"What, Claude, is that you?" cried the Duke; and a flood of new sensations so changed his voice, that Hunt looked up from where he lay, a beaten, bleeding, blubbering mass. But in the silent revelation of that moment there was at first no sound save the barking of the fox-terrier outside the saddle-room door. This had never ceased. Then the coachman's pipe fell from his mouth and was smashed.
"My God!" said he. "It's his Grace himself!"
He had driven the Duke from Devenholme the night before.
"The Duke of St. Osmund's!" exclaimed Hunt from the ground.
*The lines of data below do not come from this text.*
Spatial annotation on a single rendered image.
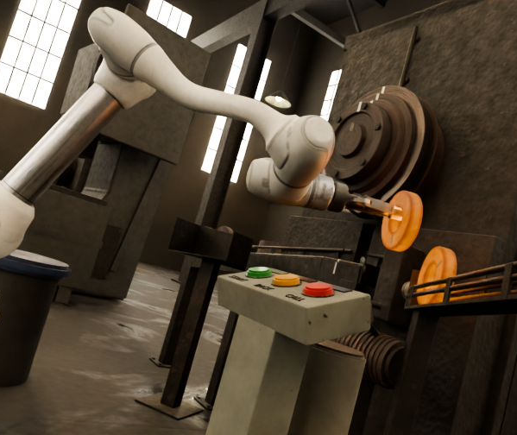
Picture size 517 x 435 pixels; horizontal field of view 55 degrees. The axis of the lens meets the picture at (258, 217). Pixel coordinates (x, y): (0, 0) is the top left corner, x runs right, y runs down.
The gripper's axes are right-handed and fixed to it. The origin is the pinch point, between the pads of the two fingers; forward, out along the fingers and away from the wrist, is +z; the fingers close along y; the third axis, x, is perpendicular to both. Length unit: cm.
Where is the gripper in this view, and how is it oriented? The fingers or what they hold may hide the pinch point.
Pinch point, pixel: (401, 214)
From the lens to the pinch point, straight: 132.6
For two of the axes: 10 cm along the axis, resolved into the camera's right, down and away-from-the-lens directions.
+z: 9.6, 2.4, 1.8
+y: 1.9, -0.4, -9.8
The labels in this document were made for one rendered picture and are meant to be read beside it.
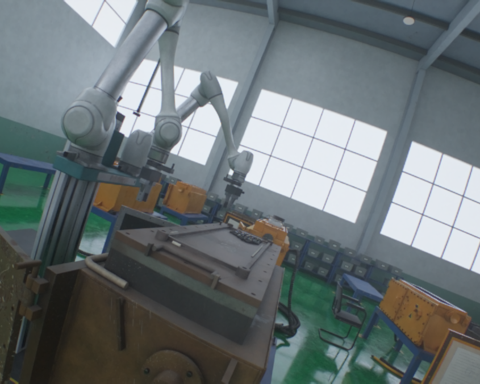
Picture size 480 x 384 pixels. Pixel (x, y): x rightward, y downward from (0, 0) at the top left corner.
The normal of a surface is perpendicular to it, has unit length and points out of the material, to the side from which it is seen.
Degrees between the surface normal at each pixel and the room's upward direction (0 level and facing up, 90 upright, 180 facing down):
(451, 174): 90
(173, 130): 98
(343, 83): 90
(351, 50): 90
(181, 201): 90
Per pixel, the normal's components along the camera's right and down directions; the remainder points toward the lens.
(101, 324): -0.23, -0.06
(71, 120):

He had been shedding blood and tears indifferently, and now he sat up with a slimy stare in his uninjured eye.
"Yes, that's right," said Jack, with a nod to the company. "So now you all know what to expect for cruelty to cats, or any other dumb animals; and don't you forget it!"
He put on his coat and went over to the saddle-room. Claude followed him, still at a loss for words. And Hunt's dog went into a wild ecstasy as the key was put into the lock.
"Hold him," said Jack. "The dog's all right; and I lay his master'll think twice before he sets him on another cat o' mine."
"Come away," said Claude hoarsely; "for all our sakes, come away before you make bad worse!"
"Well, I will. Only hold him tight. That's it. Poor little puss, then—poor old Livingstone! Now I'm ready; come along."
But Hunt was in their path; and Jack's heart smote him for the mischief he had done, though his own lower lip was swollen like a sausage.